Work task: Every line of the data below that holds the string "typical" needs to be reported.

[Records contained in a dataset]
*-*-*

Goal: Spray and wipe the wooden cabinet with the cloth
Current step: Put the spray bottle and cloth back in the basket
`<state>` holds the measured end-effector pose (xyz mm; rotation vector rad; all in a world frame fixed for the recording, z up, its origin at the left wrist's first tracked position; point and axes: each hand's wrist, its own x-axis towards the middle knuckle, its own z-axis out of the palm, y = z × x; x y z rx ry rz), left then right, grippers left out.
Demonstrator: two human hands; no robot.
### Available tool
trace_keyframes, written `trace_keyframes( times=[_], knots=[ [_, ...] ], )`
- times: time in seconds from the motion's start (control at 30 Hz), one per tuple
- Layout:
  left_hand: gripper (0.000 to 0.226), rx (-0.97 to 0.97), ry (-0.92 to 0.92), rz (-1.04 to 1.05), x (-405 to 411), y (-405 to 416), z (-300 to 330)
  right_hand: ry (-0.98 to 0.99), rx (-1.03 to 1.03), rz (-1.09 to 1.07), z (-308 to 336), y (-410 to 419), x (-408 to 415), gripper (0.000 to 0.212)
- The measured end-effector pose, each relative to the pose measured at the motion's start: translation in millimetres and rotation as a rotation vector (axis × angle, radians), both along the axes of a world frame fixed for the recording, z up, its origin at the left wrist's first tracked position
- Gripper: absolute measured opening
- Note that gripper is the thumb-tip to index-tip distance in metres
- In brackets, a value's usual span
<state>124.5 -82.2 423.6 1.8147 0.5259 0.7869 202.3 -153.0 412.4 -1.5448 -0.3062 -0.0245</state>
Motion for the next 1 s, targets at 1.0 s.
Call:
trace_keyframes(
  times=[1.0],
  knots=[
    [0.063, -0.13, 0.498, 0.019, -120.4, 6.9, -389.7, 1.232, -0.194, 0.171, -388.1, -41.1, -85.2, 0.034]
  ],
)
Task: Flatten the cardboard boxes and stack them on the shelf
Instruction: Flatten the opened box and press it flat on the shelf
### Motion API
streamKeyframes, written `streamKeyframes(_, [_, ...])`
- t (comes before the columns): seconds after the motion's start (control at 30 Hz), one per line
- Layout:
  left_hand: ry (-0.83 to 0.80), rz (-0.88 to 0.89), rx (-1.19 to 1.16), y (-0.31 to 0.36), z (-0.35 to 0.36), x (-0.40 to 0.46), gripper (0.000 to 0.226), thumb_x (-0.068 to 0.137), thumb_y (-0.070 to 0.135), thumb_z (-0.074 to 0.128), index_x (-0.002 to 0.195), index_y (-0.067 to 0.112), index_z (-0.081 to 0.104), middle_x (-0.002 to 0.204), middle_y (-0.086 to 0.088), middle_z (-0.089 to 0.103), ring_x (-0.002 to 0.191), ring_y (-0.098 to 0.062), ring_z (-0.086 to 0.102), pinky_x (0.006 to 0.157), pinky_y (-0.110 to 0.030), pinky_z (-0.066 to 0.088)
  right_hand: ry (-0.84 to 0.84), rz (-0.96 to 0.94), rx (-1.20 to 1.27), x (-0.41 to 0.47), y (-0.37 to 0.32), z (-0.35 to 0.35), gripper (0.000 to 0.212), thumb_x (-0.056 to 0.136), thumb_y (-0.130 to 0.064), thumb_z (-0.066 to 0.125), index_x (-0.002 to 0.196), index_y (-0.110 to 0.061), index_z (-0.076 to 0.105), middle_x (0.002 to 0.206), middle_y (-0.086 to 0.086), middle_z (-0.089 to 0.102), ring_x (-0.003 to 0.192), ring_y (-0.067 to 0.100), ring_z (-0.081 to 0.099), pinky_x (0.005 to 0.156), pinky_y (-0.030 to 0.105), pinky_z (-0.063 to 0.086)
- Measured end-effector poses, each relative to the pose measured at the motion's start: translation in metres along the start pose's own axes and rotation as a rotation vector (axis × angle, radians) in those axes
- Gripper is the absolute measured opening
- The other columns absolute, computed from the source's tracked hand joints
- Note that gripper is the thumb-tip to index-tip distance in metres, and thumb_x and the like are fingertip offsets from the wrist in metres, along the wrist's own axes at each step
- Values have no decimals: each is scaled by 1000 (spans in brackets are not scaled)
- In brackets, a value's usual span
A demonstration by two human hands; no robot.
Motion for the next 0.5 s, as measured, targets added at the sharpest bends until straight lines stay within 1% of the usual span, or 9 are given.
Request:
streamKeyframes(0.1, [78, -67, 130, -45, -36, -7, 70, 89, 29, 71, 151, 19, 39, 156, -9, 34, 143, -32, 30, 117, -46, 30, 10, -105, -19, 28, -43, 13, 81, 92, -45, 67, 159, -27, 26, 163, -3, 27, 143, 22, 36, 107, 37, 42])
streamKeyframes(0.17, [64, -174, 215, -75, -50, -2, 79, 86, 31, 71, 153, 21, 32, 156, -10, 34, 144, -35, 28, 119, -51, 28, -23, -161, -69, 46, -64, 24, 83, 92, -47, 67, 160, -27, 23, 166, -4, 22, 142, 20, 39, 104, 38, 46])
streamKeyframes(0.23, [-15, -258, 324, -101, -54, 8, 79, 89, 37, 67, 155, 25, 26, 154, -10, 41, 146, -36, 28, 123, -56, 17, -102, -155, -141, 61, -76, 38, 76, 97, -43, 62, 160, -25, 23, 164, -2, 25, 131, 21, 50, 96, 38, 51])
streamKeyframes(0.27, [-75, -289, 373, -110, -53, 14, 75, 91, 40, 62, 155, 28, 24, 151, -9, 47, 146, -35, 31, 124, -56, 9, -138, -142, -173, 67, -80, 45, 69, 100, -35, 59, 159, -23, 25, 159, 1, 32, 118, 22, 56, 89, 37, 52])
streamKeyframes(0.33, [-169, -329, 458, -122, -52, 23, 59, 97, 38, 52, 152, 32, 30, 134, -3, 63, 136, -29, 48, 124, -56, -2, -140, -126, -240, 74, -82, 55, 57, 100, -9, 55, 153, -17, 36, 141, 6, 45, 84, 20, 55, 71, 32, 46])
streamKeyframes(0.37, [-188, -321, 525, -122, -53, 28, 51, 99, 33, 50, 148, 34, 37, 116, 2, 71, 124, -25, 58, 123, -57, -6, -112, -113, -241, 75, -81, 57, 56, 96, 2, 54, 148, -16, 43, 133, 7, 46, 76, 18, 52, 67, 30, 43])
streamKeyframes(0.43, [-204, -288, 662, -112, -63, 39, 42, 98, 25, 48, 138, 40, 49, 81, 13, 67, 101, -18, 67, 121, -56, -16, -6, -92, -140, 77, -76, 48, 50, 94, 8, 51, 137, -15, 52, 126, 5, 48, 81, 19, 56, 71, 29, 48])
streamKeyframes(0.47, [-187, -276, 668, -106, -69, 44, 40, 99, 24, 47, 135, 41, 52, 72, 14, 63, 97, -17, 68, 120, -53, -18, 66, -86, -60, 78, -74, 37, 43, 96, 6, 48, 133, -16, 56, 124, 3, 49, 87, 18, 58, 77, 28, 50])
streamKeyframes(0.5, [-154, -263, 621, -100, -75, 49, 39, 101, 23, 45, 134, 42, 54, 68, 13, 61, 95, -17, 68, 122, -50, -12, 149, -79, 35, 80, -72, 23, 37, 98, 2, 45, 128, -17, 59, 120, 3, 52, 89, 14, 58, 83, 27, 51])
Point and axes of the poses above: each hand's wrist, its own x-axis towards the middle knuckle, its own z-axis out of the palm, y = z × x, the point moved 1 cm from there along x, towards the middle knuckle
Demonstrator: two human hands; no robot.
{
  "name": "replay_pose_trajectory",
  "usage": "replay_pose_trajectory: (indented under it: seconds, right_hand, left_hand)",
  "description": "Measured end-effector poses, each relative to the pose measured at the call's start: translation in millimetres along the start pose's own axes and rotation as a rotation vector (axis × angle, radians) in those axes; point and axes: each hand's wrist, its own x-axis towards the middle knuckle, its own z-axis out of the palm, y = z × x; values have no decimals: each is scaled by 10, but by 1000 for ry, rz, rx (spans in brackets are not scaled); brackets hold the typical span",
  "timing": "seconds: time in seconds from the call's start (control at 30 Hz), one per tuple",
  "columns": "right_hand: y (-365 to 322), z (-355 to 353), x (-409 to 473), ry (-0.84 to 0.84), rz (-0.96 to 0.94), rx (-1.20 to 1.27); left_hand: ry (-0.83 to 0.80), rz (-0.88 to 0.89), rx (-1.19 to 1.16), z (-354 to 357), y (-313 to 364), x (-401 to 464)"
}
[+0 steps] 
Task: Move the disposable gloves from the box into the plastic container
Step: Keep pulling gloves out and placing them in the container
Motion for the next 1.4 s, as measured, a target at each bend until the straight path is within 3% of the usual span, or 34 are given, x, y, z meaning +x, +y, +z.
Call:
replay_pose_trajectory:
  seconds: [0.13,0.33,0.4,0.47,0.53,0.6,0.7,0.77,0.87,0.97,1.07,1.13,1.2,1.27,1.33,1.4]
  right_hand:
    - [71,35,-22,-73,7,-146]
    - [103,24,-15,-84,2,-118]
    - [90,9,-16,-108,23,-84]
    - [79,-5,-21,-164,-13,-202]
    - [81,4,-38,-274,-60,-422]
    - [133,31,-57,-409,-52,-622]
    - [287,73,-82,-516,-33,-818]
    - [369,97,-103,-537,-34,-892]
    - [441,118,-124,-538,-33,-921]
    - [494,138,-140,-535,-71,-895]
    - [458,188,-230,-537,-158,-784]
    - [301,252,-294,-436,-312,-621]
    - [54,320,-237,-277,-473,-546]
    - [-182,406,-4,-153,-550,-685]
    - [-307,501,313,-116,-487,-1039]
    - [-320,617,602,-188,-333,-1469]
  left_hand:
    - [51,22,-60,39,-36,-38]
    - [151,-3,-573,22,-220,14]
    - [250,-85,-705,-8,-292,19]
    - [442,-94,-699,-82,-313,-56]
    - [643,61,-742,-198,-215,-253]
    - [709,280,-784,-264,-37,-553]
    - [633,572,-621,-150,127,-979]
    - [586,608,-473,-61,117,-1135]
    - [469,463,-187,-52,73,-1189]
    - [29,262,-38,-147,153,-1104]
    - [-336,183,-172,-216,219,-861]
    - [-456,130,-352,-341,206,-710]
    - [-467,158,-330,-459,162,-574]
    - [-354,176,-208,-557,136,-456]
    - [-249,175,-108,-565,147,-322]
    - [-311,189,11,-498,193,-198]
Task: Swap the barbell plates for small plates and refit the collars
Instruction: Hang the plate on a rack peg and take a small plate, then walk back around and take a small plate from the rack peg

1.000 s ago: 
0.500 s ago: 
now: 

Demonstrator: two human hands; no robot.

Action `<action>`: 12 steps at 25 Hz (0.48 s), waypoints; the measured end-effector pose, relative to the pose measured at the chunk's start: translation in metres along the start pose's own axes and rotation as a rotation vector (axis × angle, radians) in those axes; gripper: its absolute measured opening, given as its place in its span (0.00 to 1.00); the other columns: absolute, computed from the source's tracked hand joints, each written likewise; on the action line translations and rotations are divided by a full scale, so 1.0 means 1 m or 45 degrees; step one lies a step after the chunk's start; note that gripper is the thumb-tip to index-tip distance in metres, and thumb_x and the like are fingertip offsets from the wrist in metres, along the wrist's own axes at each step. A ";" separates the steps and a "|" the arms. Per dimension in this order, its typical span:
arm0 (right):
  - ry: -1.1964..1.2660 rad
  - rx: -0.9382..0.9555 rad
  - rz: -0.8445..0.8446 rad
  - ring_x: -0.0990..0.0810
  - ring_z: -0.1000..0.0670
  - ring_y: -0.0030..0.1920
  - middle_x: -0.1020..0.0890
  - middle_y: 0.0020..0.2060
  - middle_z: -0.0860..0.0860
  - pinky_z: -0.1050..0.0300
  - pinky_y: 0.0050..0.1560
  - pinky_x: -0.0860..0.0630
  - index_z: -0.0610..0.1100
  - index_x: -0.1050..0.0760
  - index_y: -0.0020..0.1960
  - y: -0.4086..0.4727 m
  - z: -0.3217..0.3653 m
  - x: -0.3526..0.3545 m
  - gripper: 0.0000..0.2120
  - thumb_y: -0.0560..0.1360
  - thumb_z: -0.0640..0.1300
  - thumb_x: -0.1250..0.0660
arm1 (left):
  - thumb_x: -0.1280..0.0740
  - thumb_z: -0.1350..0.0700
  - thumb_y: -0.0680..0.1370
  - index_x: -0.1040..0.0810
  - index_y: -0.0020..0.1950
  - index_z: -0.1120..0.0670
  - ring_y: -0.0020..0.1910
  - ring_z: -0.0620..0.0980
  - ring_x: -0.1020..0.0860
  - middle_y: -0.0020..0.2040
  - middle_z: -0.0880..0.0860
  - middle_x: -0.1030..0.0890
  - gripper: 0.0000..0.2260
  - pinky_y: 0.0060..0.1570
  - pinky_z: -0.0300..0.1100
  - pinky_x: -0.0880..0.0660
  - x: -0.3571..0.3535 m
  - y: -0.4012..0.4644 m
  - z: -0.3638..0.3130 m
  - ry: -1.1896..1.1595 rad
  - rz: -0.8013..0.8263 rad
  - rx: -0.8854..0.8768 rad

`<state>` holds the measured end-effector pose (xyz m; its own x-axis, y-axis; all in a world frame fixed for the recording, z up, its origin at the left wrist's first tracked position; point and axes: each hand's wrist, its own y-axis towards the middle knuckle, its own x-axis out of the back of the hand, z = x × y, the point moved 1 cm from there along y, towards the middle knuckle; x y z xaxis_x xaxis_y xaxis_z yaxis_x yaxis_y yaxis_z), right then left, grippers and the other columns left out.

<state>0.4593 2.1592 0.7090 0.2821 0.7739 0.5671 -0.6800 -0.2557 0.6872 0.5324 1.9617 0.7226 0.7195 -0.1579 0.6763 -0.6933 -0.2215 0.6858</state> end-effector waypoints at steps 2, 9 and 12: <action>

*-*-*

Your response:
  "description": "Measured end-effector poses, each relative to the pose measured at the call's start: translation in millimetres along the start pose's own axes and rotation as a rotation vector (axis × angle, radians) in those axes; point and axes: each hand's wrist, its own x-axis towards the middle knuckle, its own z-axis out of the palm, y = z × x; values have no decimals: each is scaled by 10, but by 1000 for ry, rz, rx (spans in brackets are not scaled); brackets hold the typical span",
Action `<action>`: 12 steps at 25 Hz (0.48 s), waypoints; the measured end-effector pose, relative to the pose measured at the chunk's start: translation in metres along the start pose's own axes and rotation as a rotation vector (axis × angle, radians) in those axes; gripper: its absolute measured opening, given as its place in its span (0.00 to 1.00); the other columns: absolute, computed from the source's tracked hand joints, each written likewise; on the action line translations and rotations are divided by a full scale, so 1.0 means 1 m or 45 degrees; step one lies a step after the chunk's start; note that gripper is the thumb-tip to index-tip distance in metres, and thumb_x and the like are fingertip offsets from the wrist in metres, along the wrist's own axes at each step. A ";" separates the steps and a "|" the arms. Per dimension in this order, its typical span:

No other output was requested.